NHS medical blunders dating back more than two decades are still costing millions of pounds a year in compensation, it has emerged.
The negligence bill for mistakes made before 1995 – mainly maternity failings – has begun to rise for the first time in five years.
A patients' charity said the figures showed just how long some families have to wait for payouts.
The NHS said it had taken steps to speed up the process.
'You can't tell how affected they are going to be'
Medical mistakes left youngster Thomas Hord, now eight years old, with cerebral palsy affecting all four limbs. He is unable to speak or walk.
Thomas was starved of oxygen at birth after midwives failed to place a foetal heart rate monitor in the right position.
But although Surrey and Sussex Healthcare NHS Trust quickly admitted mistakes had been made shortly after his birth in 2009, the family had to wait a further seven years for compensation.
They secured a £2.5m lump sum and will also get annual payments for Thomas's care.
Thomas's father Chris, 44, of Crawley, West Sussex, said it can take lawyers years to work out the extent of the damage to a child.
"A lot of it is to do with the fact you can't tell how affected they are going to be until a child starts going through their development," he said.
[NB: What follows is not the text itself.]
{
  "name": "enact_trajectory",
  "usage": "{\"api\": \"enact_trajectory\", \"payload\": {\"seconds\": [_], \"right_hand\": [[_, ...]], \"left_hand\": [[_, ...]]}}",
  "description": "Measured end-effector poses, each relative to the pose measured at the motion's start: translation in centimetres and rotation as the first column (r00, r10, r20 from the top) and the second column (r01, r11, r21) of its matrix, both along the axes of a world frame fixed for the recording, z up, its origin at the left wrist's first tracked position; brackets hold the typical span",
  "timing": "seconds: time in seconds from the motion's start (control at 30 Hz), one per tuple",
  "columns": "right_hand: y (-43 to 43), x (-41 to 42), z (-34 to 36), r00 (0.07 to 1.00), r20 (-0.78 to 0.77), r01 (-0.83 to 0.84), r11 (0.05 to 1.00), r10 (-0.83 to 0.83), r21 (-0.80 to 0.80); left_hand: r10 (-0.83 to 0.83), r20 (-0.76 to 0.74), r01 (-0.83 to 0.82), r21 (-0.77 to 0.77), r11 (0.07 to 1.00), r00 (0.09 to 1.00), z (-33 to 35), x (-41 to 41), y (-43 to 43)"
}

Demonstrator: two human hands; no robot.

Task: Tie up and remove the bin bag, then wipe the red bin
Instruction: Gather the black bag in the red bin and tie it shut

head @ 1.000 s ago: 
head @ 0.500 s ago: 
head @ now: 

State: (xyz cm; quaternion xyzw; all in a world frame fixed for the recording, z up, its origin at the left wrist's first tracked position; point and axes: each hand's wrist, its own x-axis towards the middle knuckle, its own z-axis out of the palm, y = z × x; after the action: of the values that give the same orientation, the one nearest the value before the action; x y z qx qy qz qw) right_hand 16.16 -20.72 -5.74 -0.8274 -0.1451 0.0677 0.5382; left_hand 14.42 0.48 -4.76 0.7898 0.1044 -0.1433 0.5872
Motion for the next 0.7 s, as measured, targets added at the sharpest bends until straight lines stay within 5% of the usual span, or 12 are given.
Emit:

The bill for medical negligence claims in England has risen four-fold in the past decade, to £1.6 billion last year.
But the NHS in England also has a separate Government-funded scheme to deal with negligence claims for events before April 1995.
Its payouts rose by 13% last year to £27.7m, the BBC's analysis of official data shows. It is thought increased life expectancy and rising care costs may be behind the rise.
Patients' charity Action Against Medical Accidents said the growing size of the historical bill demonstrated the tragic, long-term human cost of often basic maternity errors.
Chief executive Peter Walsh said: "We, as a charity, have been going for 35 years and we still see the same mistakes, the same avoidable errors causing injury now as we did 35 years ago."
Mr Walsh called for more consistency in NHS training for midwives and doctors, saying examples of good practice seen in some hospitals should be rolled out across the country.
'There is an element of post-traumatic stress'
Sixteen-year-old Daniel Spencer, from Malvern, Worcestershire, was left severely disabled after being starved of oxygen shortly before birth.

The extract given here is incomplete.